My girls are on fleece but have Sunseed Sunthing Special Clean World bedding in their kitchen/hay/litter area. They go through approximately 2 1/2 large bags a month at $20.00 a bag.
This doesn't include the 'extras' - cuddle cups, huts, cage liners, fleece, towels, etc.
They do run into some money, but I love them!
This was for all of them though. Neuters, and everything else. Thank god it is not like that now.
But they are all worth it. They give me more then what I give them.
I think the most on any one kid was around $5000.00. But this made her live for over 2 years longer.
So on the pigs just $29 this year so far.
But their food is about $100 a week between the pigs and buns. That's not the pellets. Just veggies.
- Cavies 'n Cobwebs
I also think some pet owners assume only one pet will get seriously ill at a time. Even with only two and they both are down with something serious or long term, it's not only financially draining it can be emotionally and physically draining if you're up during the night for either or wake to the slightest noise in case one has decided it's 'time to check out'.
Also if you have one who's had serious surgery and the aftercare takes longer than you expect, you end up questioning your decisions so often.
People assume that small animals are cheap and easy to care for but my piggies have cost me A LOT more than my cat ever has.
Guinea pigs are a lot of things - cute, affectionate and wonderful (just to name a few) but they are NOT inexpensive pets.
Most of my coworkers thought I was nuts spending this kind of money on a "stupid rat".
Oliver so far hasn't been that bad, about $320 for him with vet checks and a couple UTIs.

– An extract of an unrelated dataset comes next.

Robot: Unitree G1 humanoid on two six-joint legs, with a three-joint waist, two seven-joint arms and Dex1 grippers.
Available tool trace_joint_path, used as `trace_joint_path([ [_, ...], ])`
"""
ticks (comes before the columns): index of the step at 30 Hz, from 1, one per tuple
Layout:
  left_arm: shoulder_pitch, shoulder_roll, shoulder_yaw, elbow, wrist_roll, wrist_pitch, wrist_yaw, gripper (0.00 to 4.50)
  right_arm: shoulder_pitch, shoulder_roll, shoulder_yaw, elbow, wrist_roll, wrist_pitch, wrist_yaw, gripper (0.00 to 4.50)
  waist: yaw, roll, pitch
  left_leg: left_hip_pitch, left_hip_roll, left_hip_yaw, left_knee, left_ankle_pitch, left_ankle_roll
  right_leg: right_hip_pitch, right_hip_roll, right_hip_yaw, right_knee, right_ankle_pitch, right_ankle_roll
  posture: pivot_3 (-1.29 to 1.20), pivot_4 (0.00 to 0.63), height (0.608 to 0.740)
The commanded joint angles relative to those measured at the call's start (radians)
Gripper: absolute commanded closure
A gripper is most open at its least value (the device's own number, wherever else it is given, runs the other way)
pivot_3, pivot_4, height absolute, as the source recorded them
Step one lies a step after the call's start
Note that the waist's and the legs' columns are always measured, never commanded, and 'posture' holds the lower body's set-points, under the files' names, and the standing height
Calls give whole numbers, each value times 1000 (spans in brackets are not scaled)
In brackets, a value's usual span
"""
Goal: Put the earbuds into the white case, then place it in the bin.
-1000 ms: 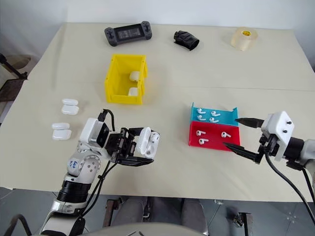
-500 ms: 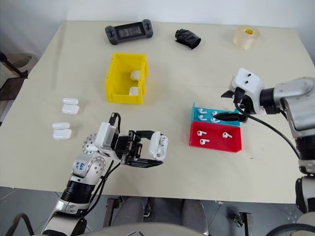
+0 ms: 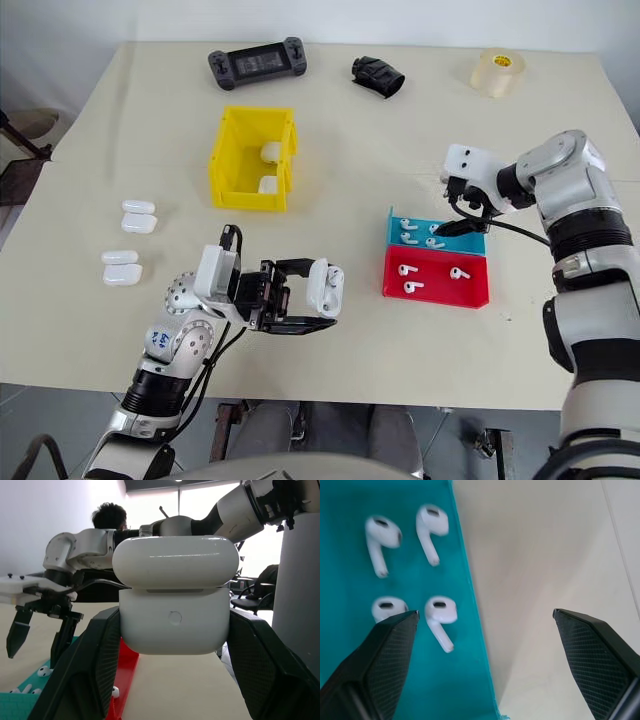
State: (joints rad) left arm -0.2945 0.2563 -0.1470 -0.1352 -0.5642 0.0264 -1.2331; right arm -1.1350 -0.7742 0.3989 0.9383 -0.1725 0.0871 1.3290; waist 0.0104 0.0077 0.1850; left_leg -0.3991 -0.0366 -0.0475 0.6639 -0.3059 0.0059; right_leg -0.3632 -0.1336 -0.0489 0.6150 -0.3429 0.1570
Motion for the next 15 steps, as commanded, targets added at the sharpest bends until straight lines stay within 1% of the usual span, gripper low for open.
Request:
trace_joint_path([
  [1,2,2,-5,-41,-9,-2,10,1716,-39,9,-12,47,-29,-51,12,10,-5,0,0,0,0,0,0,0,0,0,0,0,0,0,0,0,150,740],
  [11,11,8,0,-53,-13,3,23,1716,-33,40,-21,77,-69,-114,21,10,-15,0,0,0,0,0,0,1,-1,-2,0,0,5,0,0,0,150,740],
  [15,12,16,-4,-52,-8,4,23,1716,-30,48,-24,75,-74,-121,23,826,-15,0,0,0,0,0,1,1,-1,-2,0,0,5,0,0,0,150,740],
])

Percy is the next one at a mere $174, vet check and pain meds only to be diagnosed with "bad 'tude", which it actually says on his chart. =)
Bubba has been the "cheapest" as his first vet check was free via the Humane Society and the latest was a "well pet" check at my new vet.
I don't even want to think about how much it's cost me in terms of essential supplies (food and bedding), toys, beds and cage materials. Yet, I wouldn't trade them for the world!